Return every line from the records below in which the word "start" is found.

═════ Data listing ═════

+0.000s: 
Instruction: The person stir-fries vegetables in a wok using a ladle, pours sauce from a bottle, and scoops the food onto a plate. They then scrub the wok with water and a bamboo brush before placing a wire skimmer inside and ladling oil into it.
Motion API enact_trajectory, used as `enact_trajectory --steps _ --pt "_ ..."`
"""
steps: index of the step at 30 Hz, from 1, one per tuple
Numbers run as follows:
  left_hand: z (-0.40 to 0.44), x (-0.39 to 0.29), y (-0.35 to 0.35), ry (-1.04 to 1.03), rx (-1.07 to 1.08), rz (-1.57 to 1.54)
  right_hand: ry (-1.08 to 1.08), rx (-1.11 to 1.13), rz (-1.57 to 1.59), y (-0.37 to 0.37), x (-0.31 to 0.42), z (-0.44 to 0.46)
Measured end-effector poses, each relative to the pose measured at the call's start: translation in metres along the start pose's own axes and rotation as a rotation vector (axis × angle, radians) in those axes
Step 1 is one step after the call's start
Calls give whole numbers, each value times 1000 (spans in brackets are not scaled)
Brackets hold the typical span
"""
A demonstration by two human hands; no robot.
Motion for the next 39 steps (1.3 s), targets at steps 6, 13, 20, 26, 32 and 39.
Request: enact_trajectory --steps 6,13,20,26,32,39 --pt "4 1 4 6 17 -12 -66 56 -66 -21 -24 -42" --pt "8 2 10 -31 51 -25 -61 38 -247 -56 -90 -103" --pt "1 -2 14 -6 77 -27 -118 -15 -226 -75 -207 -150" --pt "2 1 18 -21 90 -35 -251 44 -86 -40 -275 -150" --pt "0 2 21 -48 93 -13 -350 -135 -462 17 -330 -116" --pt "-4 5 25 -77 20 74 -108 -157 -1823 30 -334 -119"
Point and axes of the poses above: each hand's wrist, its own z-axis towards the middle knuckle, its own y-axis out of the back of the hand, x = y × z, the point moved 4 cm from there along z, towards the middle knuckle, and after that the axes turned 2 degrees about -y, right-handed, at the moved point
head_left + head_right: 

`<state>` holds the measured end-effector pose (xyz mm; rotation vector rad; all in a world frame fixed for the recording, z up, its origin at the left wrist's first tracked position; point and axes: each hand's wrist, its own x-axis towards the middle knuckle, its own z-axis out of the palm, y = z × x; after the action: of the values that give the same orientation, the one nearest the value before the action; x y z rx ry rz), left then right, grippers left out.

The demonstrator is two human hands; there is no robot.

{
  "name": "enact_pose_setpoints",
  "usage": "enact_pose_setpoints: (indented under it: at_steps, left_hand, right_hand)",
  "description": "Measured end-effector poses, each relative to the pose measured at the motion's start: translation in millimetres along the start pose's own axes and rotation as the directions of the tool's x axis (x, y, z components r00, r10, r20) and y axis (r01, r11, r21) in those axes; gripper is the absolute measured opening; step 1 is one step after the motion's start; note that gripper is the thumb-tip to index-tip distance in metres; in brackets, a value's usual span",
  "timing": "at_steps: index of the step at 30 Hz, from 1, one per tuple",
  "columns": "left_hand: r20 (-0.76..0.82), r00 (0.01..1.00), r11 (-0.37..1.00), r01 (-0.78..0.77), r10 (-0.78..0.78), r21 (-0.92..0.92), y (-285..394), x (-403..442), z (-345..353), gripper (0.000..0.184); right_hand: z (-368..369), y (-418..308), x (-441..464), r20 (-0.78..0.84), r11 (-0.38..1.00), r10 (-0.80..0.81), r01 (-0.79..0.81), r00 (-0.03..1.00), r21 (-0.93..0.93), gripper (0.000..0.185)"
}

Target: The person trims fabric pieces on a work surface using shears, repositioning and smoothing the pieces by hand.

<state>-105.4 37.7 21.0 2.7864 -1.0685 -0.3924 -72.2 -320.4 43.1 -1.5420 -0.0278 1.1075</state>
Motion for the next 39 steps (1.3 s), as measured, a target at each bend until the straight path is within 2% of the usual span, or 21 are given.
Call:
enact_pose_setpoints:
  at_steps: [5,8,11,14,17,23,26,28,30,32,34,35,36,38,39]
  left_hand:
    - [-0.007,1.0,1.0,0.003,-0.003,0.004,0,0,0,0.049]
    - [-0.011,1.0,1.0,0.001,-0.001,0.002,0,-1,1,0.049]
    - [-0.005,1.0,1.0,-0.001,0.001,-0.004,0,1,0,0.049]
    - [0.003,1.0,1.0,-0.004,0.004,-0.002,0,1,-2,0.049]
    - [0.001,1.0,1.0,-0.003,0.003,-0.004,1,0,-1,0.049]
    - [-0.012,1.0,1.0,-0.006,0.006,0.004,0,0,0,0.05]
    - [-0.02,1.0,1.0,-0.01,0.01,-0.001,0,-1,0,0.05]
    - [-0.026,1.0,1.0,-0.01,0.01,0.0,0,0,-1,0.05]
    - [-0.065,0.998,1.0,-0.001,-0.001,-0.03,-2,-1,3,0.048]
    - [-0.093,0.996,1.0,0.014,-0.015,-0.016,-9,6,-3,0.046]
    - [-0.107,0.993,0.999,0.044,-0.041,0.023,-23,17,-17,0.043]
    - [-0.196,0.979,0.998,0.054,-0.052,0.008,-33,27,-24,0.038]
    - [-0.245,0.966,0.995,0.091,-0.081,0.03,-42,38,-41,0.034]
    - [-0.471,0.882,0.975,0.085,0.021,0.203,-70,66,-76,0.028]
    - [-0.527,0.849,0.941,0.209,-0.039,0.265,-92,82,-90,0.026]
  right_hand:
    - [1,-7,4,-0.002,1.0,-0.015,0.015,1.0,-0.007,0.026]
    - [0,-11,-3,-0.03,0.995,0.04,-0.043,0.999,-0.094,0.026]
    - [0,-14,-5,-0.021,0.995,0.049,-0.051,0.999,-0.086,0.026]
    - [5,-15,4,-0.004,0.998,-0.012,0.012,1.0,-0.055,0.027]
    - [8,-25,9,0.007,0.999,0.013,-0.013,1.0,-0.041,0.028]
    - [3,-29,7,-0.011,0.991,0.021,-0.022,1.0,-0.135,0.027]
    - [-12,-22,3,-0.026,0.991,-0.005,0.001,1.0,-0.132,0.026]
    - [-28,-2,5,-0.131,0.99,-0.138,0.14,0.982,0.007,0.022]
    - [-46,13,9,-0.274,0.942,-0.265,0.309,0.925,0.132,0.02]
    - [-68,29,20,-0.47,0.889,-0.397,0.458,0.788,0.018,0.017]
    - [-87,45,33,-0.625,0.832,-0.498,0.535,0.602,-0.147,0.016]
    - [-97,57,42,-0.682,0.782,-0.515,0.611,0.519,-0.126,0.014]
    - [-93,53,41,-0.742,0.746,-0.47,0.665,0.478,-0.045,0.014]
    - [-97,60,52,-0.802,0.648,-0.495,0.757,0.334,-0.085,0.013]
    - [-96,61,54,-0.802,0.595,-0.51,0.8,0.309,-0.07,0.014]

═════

→ Task answer:
Measured end-effector poses, each relative to the pose measured at the call's start: translation in metres along the start pose's own axes and rotation as a rotation vector (axis × angle, radians) in those axes
Step 1 is one step after the call's start
  "description": "Measured end-effector poses, each relative to the pose measured at the motion's start: translation in millimetres along the start pose's own axes and rotation as the directions of the tool's x axis (x, y, z components r00, r10, r20) and y axis (r01, r11, r21) in those axes; gripper is the absolute measured opening; step 1 is one step after the motion's start; note that gripper is the thumb-tip to index-tip distance in metres; in brackets, a value's usual span",

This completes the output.